The rest of the cast including Robin Wright as the conniving Lt. Joshi and Sylvia Hoeks as hectoring android Luv do an adequate job while the rising star Ana de Armas captures your heart. The intimate scene between Ana de Armas and Gosling is strikingly similar to Spike Jonze’s film “her” but we can probably excuse it given the similarities of the AI characters of both films. Jared Leto tries to play the benevolent despot Niander Wallace, but his unhinged performance ends up channeling a crazy tech billionaire that we have seen in countless other films. Although the film was financially and critically successful, it failed to garner as much attention as other sci-fi blockbusters probably because of its pacing and the sensibilities of a director like Dennis Villeneuve. With a masterpiece like Arrival under his belt, Villeneuve is fast becoming the next Ridley Scott who can successfully bring beloved sci-fi classics to screen. The eerie, unfamiliar cityscapes ensconced amongst familiar surroundings and the background music gives the film the required enormity of this strange world while dealing with familiar problems.

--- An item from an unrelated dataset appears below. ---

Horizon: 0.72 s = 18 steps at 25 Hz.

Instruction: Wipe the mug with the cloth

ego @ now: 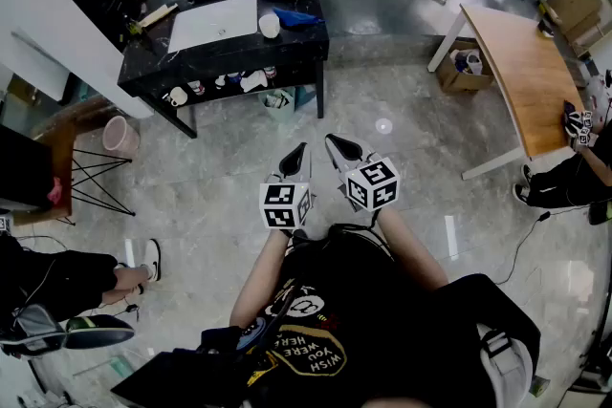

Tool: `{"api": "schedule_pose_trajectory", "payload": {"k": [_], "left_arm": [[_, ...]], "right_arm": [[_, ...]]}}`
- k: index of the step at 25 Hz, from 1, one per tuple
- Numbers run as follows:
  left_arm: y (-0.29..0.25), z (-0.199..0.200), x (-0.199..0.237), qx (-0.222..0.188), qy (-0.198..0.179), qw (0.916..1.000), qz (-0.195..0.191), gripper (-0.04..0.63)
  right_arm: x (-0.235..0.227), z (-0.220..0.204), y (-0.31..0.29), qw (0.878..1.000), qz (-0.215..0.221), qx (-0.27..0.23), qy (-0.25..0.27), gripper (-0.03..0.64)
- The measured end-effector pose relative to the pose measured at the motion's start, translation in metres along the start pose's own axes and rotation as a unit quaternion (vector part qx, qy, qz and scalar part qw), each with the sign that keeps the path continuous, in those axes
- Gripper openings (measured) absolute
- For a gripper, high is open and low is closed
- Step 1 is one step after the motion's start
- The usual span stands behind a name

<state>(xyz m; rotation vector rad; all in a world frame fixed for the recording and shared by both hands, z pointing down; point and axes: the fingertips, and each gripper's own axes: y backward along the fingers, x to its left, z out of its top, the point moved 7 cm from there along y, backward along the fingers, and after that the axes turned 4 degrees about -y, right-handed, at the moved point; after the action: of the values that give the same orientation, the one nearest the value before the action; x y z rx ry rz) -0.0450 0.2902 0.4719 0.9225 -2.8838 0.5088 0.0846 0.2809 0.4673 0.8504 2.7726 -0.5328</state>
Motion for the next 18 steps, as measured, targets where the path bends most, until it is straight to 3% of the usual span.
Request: {"api": "schedule_pose_trajectory", "payload": {"k": [18], "left_arm": [[0.0041, -0.0046, 0.0105, 0.001, 0.007, 1.0000, -0.007, 0.003]], "right_arm": [[0.0051, -0.0023, -0.0079, 1.000, -0.010, -0.004, -0.011, 0.002]]}}
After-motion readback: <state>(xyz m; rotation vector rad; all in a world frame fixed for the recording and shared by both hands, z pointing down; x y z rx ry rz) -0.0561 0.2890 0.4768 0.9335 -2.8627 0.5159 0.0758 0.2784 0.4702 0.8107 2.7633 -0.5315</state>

Hampton Fancher who wrote the 1982 film came back to revive the characters and he breathed new life into the franchise without harboring any hangover from the previous film. Like all good character arcs that not only engage us but reel us into their quest, Fancher weaves a taut thriller with assiduous attention to detail that we can empathize with. The writing and dialog (or the lack of) are top notch and the masterful way the old story is carried forward while brushing aside one of the biggest “cliffhangers” of the previous film that perplexed a generation of nerds is done with professional elan. One of the main reasons for the success of Blade Runner(1982) is the use of carefully crafted practical effects that embody not only loving detail but roots many of the scenes in reality because it is after all Los Angeles, albeit ravaged by time. Like Ridley Scott before him, Villeneuve opted to create many of the set pieces in miniature and blend them seamlessly with CG. In the world saturated with the antics of green screen, this might seem like a sisyphean endeavor but this bold choice goes beyond redefining reality and brings together a heady mix of surreal and fantasy that is also showcased by directors like Christopher Nolan. Along with the production design, the usage of IMAX cameras to shoot the master copy pays off in spades with the film’s look of grandeur and feel. I did watch the film on cinema screen and home theater without having to sacrifice an iota of enjoyment. Ridley Scott did express an interest in directing the sequel but given his recent debacles of extending the world of Alien with Prometheus and Alien:Covenant, I am thankful that he took a backseat and handed over the reins to Villeneuve.
If you ask me, start with the book and then watch Blade Runner(1982) and then lastly Blade Runner 2049. If you are not willing to invest the time, just enjoy Blade Runner 2049 on Netflix unimpeded with the knowledge that it is a superior product but it stands on the shoulders of giants.